RECORD EXCERPTS Block Start

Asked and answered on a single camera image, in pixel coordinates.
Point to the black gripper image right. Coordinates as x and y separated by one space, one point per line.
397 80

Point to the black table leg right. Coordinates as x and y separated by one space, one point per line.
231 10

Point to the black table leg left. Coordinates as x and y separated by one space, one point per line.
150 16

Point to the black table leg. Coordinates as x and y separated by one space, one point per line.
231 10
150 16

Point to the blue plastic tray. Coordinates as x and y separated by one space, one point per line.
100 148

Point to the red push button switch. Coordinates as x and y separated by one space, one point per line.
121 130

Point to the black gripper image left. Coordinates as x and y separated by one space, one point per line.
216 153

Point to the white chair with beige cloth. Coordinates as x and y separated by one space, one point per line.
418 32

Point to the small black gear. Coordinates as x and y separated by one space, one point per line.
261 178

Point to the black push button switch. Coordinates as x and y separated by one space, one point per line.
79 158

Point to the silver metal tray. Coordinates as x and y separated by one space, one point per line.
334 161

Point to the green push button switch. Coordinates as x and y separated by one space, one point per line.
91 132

RECORD EXCERPTS Block End
RECORD EXCERPTS Block Start

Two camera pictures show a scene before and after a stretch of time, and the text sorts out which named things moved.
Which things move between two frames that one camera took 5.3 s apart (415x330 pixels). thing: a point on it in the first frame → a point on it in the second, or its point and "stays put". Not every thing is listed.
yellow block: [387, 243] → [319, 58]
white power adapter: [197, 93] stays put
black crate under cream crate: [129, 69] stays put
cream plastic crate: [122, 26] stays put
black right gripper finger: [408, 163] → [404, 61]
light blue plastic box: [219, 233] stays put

RECORD EXCERPTS Block End

**YOUR INSTRUCTIONS**: In the listing above, find the line containing "cream plastic crate: [122, 26] stays put" and the line containing "light blue plastic box: [219, 233] stays put", then repeat those two lines and everything between them exactly.

**SOLUTION TO THIS TASK**:
cream plastic crate: [122, 26] stays put
black right gripper finger: [408, 163] → [404, 61]
light blue plastic box: [219, 233] stays put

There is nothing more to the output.